WHAT IS EXPECTED:
Nothing but a number is wanted: the count of lines in the records below that include "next".

DATA FOR THE TASK:

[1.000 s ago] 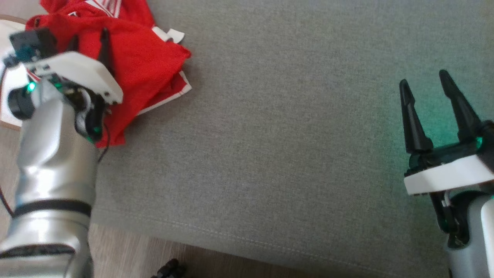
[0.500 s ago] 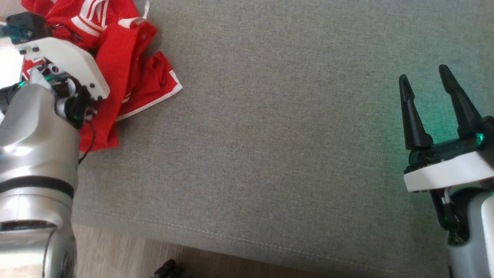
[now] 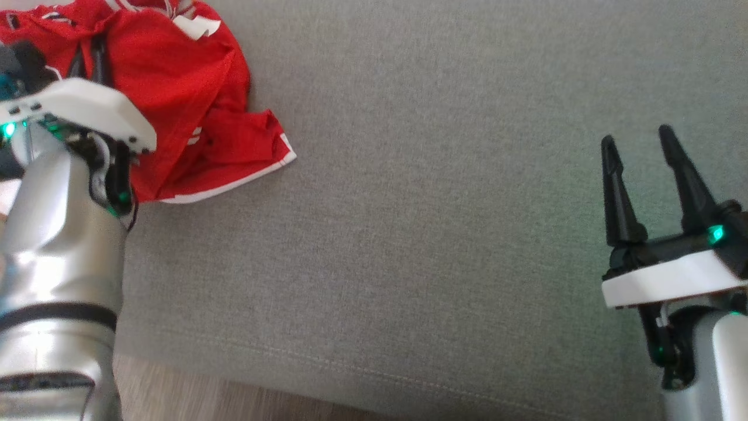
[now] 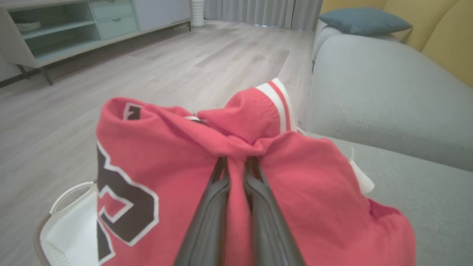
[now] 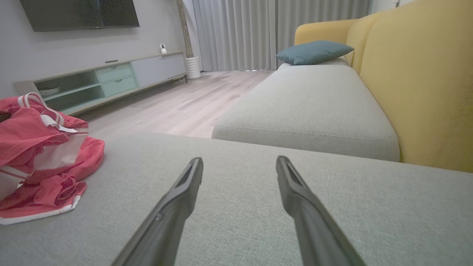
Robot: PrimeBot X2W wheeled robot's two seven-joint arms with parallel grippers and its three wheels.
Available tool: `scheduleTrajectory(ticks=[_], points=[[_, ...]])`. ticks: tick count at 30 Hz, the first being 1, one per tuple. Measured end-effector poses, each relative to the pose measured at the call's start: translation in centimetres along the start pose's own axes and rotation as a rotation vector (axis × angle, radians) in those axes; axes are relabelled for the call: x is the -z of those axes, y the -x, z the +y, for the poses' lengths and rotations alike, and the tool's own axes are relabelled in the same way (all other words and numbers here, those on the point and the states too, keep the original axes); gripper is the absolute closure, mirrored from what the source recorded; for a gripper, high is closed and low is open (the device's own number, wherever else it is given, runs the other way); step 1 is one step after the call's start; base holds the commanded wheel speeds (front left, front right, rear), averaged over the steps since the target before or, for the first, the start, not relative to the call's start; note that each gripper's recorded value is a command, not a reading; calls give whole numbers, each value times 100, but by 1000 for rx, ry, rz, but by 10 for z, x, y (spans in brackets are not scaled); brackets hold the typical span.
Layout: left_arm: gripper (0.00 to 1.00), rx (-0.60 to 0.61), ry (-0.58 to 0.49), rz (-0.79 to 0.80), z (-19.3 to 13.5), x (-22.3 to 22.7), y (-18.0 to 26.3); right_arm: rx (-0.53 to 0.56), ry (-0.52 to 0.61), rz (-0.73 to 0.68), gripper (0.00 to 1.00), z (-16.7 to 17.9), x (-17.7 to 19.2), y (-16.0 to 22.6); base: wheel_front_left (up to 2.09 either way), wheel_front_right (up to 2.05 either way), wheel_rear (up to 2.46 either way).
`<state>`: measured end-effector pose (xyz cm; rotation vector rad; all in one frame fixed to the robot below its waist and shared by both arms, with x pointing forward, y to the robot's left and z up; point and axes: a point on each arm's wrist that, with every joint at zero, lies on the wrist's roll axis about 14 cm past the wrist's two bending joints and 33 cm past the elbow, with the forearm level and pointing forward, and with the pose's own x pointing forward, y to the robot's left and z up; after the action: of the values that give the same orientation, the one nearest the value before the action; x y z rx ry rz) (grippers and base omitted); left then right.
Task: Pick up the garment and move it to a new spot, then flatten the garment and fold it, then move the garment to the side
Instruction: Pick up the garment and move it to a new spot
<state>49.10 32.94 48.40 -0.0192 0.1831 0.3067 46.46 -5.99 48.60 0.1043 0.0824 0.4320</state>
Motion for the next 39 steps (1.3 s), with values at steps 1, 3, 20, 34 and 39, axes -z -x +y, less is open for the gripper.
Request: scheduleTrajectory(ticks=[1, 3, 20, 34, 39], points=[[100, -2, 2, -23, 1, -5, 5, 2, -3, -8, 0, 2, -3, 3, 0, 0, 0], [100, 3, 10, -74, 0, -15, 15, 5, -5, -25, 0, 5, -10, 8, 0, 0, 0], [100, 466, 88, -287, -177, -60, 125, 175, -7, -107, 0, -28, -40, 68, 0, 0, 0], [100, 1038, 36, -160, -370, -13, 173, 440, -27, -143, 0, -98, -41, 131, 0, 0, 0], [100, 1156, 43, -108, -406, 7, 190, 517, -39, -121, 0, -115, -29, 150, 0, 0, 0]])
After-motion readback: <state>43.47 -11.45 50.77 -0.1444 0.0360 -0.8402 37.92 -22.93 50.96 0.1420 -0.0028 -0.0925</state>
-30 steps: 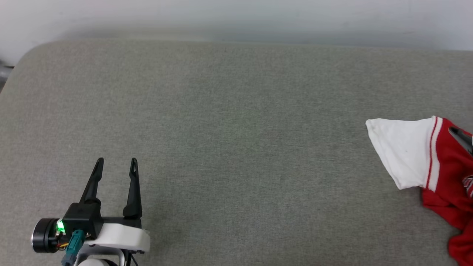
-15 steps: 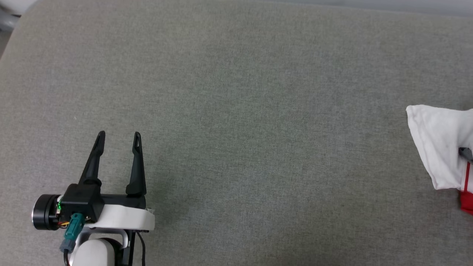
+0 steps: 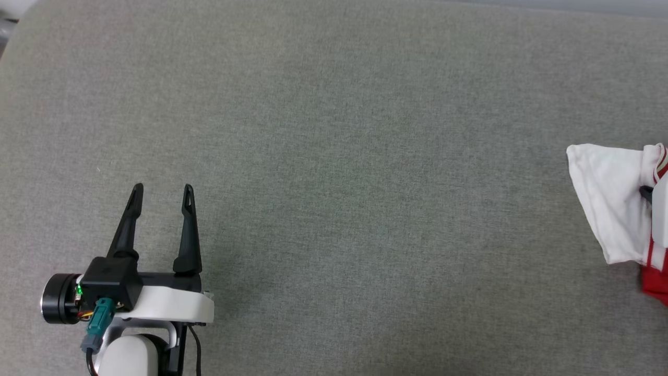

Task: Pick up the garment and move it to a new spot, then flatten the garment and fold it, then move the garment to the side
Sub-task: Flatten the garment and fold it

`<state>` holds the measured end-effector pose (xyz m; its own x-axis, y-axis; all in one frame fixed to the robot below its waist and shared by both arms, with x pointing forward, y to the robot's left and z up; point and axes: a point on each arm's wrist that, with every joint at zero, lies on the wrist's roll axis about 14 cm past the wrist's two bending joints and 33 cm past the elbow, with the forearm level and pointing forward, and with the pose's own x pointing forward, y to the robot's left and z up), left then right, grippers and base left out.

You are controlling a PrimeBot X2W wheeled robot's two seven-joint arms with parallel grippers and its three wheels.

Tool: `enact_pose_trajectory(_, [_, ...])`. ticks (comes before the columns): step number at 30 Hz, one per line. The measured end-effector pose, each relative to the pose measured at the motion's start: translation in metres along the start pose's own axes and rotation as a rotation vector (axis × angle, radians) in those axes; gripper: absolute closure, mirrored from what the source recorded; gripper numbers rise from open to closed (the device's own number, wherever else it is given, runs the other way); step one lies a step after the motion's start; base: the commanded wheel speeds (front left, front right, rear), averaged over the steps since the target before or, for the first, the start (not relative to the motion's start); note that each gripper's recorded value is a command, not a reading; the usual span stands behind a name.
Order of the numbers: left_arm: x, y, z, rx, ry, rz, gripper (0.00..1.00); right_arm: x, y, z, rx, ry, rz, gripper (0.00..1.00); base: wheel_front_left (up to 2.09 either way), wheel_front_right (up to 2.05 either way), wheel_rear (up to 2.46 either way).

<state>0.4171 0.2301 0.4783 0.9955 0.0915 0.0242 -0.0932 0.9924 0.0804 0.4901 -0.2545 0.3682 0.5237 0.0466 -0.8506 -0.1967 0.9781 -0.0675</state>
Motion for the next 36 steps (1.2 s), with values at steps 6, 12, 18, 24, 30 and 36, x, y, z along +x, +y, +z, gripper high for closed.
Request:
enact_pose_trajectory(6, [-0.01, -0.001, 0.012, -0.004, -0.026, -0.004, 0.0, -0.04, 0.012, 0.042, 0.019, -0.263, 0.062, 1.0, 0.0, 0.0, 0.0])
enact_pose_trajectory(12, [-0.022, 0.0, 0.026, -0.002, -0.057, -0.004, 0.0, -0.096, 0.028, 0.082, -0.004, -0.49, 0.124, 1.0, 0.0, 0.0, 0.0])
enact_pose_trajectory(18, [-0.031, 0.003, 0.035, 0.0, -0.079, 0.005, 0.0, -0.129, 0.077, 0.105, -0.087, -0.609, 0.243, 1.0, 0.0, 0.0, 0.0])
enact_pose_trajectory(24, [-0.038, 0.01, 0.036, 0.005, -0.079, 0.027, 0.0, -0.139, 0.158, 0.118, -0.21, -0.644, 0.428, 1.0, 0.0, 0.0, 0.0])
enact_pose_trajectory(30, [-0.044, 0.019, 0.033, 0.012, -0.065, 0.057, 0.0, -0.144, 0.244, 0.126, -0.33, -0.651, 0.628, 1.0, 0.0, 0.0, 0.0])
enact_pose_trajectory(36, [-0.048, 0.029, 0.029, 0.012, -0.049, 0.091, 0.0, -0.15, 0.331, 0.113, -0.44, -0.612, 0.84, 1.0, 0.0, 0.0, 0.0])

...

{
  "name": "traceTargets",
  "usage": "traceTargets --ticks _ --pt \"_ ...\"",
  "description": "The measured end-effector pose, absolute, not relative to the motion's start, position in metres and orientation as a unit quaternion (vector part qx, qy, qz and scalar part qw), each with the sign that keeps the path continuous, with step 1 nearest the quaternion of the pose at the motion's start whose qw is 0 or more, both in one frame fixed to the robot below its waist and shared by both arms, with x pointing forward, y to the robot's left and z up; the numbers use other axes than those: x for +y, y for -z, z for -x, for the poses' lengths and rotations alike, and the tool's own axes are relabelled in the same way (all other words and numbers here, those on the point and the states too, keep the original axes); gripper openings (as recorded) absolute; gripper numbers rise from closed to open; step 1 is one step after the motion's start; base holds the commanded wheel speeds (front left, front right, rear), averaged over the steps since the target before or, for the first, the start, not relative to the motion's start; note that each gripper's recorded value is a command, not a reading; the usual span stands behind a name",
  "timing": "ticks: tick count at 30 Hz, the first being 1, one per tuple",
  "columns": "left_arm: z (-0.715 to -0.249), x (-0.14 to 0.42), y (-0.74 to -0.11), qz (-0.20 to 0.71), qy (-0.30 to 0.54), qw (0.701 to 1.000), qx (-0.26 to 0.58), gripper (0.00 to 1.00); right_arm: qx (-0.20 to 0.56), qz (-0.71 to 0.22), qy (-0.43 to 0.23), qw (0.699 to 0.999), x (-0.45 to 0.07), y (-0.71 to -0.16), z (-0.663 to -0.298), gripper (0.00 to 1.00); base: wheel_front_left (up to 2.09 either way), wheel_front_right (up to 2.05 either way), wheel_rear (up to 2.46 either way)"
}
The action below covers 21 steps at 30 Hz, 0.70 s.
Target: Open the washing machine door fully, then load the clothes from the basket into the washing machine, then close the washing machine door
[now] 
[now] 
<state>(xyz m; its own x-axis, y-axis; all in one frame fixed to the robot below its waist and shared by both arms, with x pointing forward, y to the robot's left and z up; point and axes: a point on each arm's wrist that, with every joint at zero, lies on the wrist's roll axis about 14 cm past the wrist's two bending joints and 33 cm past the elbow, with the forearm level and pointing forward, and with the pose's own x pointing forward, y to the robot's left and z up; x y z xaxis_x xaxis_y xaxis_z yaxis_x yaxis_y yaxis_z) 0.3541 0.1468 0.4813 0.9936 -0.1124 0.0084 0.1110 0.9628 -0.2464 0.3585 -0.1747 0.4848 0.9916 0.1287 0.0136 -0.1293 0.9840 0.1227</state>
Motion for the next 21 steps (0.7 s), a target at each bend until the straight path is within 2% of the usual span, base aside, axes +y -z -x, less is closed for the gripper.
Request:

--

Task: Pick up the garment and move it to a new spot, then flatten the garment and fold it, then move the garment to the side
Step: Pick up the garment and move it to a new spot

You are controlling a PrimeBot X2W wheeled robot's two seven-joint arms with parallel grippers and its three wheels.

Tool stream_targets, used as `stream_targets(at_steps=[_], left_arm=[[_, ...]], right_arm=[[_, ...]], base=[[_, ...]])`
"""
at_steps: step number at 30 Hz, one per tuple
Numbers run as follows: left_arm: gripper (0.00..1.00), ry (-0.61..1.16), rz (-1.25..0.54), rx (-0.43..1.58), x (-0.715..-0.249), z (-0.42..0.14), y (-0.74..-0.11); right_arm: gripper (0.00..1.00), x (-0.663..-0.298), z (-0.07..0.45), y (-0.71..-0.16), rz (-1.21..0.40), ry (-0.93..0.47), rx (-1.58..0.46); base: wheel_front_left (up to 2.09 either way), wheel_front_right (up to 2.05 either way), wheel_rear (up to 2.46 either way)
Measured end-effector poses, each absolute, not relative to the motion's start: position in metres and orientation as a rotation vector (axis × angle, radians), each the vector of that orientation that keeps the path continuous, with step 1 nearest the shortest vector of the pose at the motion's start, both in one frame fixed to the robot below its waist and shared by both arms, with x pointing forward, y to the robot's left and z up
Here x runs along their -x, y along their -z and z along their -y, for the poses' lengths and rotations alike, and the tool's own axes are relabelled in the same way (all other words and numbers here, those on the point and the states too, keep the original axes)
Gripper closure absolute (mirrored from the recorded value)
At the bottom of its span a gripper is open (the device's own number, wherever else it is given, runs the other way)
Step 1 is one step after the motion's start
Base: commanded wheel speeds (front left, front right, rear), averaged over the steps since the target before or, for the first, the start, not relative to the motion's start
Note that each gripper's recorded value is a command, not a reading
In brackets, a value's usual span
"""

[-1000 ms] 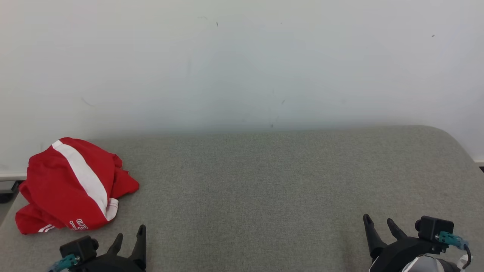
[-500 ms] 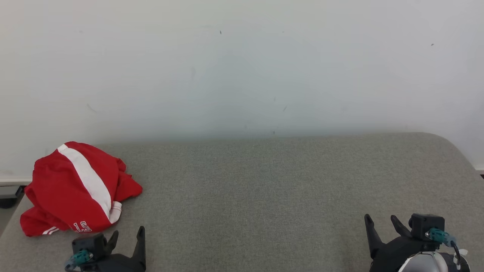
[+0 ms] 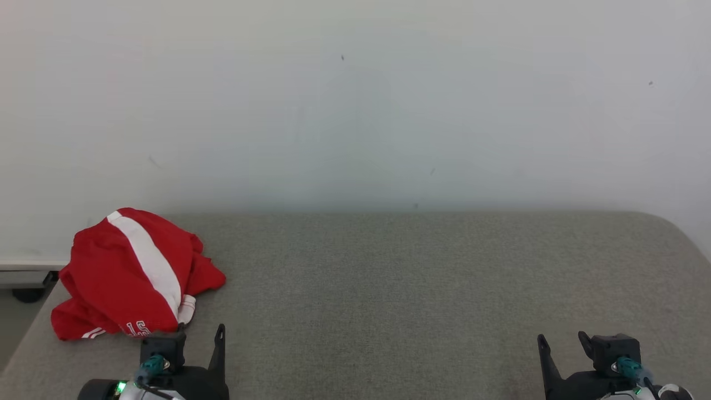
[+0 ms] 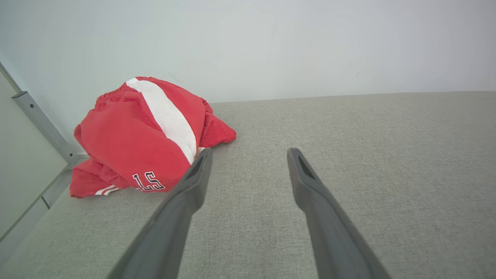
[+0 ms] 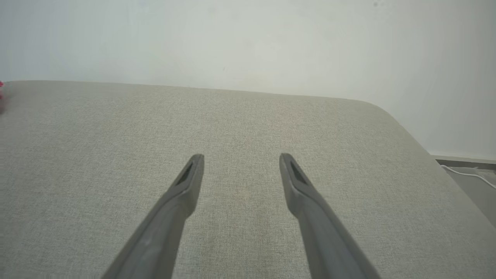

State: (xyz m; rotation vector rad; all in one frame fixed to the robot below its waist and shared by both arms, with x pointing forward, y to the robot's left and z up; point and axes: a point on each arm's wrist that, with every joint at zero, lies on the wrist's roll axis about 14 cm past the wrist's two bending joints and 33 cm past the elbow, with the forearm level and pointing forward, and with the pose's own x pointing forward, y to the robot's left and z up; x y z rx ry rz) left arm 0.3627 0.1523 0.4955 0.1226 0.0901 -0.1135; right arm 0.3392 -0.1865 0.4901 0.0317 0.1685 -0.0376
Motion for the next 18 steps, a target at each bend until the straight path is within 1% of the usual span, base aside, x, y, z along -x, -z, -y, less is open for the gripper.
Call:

SOLUTION TO THIS PROBLEM:
4